• What to work on: Every entry below is to be retyped exactly as it appears.

• Data section:
.....
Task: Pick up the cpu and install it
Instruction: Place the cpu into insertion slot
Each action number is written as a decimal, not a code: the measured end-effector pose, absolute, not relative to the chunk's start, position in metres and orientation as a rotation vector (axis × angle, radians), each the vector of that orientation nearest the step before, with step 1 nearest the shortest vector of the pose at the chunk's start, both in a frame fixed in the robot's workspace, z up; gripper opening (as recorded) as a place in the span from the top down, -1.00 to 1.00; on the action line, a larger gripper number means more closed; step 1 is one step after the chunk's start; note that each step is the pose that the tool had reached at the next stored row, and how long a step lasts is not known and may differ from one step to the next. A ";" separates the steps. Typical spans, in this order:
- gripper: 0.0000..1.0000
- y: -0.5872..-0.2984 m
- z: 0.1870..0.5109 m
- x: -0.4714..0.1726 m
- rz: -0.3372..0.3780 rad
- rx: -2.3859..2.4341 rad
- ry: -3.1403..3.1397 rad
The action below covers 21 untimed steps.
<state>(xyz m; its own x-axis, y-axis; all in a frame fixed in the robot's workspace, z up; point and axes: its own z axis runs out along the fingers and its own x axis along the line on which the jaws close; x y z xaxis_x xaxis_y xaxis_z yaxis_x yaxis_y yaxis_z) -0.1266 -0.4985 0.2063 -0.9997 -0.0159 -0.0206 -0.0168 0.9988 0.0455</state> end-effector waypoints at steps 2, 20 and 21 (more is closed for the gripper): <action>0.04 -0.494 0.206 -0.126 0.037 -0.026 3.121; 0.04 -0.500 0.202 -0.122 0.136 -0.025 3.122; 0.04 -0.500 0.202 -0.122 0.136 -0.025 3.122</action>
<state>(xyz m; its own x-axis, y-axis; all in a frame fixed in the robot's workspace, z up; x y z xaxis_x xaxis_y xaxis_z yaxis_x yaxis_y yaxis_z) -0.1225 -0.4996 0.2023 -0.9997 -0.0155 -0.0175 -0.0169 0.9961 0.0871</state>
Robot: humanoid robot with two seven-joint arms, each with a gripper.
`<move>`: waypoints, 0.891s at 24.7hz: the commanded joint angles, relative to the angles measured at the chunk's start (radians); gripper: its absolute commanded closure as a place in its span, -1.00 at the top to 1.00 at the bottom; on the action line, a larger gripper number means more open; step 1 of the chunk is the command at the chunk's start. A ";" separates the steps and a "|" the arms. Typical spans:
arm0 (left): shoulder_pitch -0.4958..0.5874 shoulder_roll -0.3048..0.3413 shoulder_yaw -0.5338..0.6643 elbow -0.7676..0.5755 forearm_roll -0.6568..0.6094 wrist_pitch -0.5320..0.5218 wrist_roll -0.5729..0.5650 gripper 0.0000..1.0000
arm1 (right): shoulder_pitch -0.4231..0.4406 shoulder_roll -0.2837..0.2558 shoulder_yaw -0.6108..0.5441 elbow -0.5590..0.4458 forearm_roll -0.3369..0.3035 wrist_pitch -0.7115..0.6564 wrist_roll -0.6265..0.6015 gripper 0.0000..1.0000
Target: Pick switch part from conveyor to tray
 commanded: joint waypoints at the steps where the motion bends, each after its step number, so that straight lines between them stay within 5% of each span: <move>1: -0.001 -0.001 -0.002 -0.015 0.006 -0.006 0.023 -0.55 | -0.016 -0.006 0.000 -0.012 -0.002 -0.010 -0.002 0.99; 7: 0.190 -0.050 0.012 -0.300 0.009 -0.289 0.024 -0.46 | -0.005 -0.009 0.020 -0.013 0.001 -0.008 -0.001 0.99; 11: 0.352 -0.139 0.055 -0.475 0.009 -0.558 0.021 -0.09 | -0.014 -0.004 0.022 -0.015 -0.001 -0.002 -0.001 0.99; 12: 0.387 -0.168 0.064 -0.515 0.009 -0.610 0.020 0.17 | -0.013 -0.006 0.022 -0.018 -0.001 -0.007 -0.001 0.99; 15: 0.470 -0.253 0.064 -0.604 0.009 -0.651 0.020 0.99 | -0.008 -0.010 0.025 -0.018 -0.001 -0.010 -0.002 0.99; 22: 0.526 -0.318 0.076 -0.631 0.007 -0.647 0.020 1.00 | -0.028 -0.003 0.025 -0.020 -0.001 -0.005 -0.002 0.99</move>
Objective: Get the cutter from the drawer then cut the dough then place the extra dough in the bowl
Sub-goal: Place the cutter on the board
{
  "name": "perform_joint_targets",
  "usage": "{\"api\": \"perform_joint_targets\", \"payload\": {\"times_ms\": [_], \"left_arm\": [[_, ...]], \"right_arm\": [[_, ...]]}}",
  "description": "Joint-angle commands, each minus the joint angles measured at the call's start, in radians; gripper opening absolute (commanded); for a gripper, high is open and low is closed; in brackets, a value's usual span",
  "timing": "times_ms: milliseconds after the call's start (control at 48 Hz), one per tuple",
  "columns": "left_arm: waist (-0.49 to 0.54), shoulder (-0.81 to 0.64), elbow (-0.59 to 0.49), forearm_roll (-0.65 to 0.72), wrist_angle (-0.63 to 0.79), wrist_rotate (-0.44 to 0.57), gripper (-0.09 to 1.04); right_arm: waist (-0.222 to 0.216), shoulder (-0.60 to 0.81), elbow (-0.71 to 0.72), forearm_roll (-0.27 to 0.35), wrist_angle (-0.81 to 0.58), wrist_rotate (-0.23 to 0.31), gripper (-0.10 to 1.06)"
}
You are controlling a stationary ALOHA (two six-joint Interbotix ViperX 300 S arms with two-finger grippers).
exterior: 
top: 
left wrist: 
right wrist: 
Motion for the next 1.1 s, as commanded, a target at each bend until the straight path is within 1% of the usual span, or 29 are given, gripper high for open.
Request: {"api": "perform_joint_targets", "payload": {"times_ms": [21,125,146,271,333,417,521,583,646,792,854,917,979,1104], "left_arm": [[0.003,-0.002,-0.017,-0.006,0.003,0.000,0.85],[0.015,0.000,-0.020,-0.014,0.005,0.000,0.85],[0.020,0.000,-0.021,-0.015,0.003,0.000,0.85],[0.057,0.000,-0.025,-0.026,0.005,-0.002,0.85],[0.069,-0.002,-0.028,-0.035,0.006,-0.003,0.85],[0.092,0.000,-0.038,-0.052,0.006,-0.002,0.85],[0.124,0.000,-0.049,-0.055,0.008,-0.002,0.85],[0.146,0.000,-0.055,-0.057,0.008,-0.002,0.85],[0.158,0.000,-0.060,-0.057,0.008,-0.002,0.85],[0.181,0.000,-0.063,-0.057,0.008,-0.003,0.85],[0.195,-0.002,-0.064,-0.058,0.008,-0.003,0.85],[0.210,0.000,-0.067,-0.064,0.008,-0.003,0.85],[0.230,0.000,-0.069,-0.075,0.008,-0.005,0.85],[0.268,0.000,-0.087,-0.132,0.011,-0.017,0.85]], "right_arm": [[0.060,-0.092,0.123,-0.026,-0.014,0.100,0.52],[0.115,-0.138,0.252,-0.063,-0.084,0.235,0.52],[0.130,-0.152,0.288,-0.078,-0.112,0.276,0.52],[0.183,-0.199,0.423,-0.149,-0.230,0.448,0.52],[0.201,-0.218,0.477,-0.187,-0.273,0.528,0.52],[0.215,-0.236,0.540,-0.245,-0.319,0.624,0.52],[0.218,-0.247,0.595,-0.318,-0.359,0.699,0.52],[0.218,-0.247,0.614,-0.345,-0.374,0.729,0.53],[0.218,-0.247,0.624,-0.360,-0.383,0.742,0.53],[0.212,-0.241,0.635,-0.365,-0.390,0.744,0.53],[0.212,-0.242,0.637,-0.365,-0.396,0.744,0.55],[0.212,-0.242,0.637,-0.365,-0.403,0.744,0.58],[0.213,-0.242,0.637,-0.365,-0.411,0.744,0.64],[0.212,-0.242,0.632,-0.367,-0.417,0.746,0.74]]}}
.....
• Solution for this problem:
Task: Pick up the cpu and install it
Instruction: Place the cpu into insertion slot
Each action number is written as a decimal, not a code: the measured end-effector pose, absolute, not relative to the chunk's start, position in metres and orientation as a rotation vector (axis × angle, radians), each the vector of that orientation nearest the step before, with step 1 nearest the shortest vector of the pose at the chunk's start, both in a frame fixed in the robot's workspace, z up; gripper opening (as recorded) as a place in the span from the top down, -1.00 to 1.00; on the action line, a larger gripper number means more closed; step 1 is one step after the chunk's start; note that each step is the pose that the tool had reached at the next stored row, and how long a step lasts is not known and may differ from one step to the next. A ";" separates the steps. Typical spans, in this order:
- gripper: 0.0000..1.0000
- y: -0.5872..-0.2984 m
- z: 0.1870..0.5109 m
- x: -0.4714..0.1726 m
- rz: -0.3372..0.3780 rad
- rx: -2.3859..2.4341 rad
- ry: -3.1403..3.1397 rad
The action below covers 21 untimed steps.
<state>(xyz m; its own x-axis, y-axis; all in a frame fixed in the robot's workspace, z up; point and axes: its own z axis runs out along the fingers and its own x axis along the line on which the jaws close; x y z xaxis_x xaxis_y xaxis_z yaxis_x yaxis_y yaxis_z) -0.1266 -0.4985 0.2063 -0.9997 -0.0159 -0.0206 -0.0168 0.9988 0.0455</state> end-effector waypoints at steps 2, 20 and 21 (more is closed for the gripper): <action>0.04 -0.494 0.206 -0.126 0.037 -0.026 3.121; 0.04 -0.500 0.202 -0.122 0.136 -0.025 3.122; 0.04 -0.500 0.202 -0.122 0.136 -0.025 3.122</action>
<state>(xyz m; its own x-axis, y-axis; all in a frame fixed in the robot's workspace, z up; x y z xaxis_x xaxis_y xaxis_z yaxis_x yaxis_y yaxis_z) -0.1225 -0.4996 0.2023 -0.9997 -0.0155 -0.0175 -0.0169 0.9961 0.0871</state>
Robot: humanoid robot with two seven-joint arms, each with a gripper.
`<move>`: waypoints, 0.891s at 24.7hz: the commanded joint angles, relative to the angles measured at the chunk's start (radians); gripper: its absolute commanded closure as a place in its span, -1.00 at the top to 1.00 at the bottom; on the action line, a larger gripper number means more open; step 1 of the chunk is the command at the chunk's start. A ";" separates the steps and a "|" the arms. Typical spans:
arm0 (left): shoulder_pitch -0.4958..0.5874 shoulder_roll -0.3048..0.3413 shoulder_yaw -0.5338..0.6643 elbow -0.7676..0.5755 forearm_roll -0.6568..0.6094 wrist_pitch -0.5320..0.5218 wrist_roll -0.5729..0.5650 gripper 0.0000..1.0000
arm1 (right): shoulder_pitch -0.4231..0.4406 shoulder_roll -0.2837..0.2558 shoulder_yaw -0.6108..0.5441 elbow -0.5590..0.4458 forearm_roll -0.3369..0.3035 wrist_pitch -0.7115..0.6564 wrist_roll -0.6265..0.6015 gripper 0.0000..1.0000
Target: Pick switch part from conveyor to tray
 commanded: joint waypoints at the steps where the motion bends, each after its step number, so that straight lines between them stay within 5% of each span: <move>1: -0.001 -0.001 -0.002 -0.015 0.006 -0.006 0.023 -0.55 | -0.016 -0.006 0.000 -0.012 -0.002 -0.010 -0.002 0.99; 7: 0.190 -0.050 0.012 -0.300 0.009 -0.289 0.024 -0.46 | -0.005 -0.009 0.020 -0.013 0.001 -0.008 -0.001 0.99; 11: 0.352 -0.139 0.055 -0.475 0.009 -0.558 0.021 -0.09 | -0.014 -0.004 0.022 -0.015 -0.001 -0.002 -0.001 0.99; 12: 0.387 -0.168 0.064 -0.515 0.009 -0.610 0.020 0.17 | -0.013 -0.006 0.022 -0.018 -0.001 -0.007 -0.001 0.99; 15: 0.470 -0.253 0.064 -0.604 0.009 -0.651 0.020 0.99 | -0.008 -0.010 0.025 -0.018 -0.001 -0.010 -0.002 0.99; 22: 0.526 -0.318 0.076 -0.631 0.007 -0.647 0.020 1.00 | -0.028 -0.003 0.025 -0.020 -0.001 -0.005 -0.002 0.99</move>
Objective: Get the cutter from the drawer then cut the dough then place the extra dough in the bowl
Sub-goal: Place the cutter on the board
{
  "name": "perform_joint_targets",
  "usage": "{\"api\": \"perform_joint_targets\", \"payload\": {\"times_ms\": [_], \"left_arm\": [[_, ...]], \"right_arm\": [[_, ...]]}}",
  "description": "Joint-angle commands, each minus the joint angles measured at the call's start, in radians; gripper opening absolute (commanded); for a gripper, high is open and low is closed; in brackets, a value's usual span",
  "timing": "times_ms: milliseconds after the call's start (control at 48 Hz), one per tuple",
  "columns": "left_arm: waist (-0.49 to 0.54), shoulder (-0.81 to 0.64), elbow (-0.59 to 0.49), forearm_roll (-0.65 to 0.72), wrist_angle (-0.63 to 0.79), wrist_rotate (-0.44 to 0.57), gripper (-0.09 to 1.04); right_arm: waist (-0.222 to 0.216), shoulder (-0.60 to 0.81), elbow (-0.71 to 0.72), forearm_roll (-0.27 to 0.35), wrist_angle (-0.81 to 0.58), wrist_rotate (-0.23 to 0.31), gripper (-0.10 to 1.06)"
}
You are controlling a stationary ALOHA (two six-joint Interbotix ViperX 300 S arms with two-finger grippers).
exterior: 
top: 
left wrist: 
right wrist: 
Motion for the next 1.1 s, as commanded, a target at each bend until the straight path is within 1% of the usual span, or 29 are given, gripper high for open.
Request: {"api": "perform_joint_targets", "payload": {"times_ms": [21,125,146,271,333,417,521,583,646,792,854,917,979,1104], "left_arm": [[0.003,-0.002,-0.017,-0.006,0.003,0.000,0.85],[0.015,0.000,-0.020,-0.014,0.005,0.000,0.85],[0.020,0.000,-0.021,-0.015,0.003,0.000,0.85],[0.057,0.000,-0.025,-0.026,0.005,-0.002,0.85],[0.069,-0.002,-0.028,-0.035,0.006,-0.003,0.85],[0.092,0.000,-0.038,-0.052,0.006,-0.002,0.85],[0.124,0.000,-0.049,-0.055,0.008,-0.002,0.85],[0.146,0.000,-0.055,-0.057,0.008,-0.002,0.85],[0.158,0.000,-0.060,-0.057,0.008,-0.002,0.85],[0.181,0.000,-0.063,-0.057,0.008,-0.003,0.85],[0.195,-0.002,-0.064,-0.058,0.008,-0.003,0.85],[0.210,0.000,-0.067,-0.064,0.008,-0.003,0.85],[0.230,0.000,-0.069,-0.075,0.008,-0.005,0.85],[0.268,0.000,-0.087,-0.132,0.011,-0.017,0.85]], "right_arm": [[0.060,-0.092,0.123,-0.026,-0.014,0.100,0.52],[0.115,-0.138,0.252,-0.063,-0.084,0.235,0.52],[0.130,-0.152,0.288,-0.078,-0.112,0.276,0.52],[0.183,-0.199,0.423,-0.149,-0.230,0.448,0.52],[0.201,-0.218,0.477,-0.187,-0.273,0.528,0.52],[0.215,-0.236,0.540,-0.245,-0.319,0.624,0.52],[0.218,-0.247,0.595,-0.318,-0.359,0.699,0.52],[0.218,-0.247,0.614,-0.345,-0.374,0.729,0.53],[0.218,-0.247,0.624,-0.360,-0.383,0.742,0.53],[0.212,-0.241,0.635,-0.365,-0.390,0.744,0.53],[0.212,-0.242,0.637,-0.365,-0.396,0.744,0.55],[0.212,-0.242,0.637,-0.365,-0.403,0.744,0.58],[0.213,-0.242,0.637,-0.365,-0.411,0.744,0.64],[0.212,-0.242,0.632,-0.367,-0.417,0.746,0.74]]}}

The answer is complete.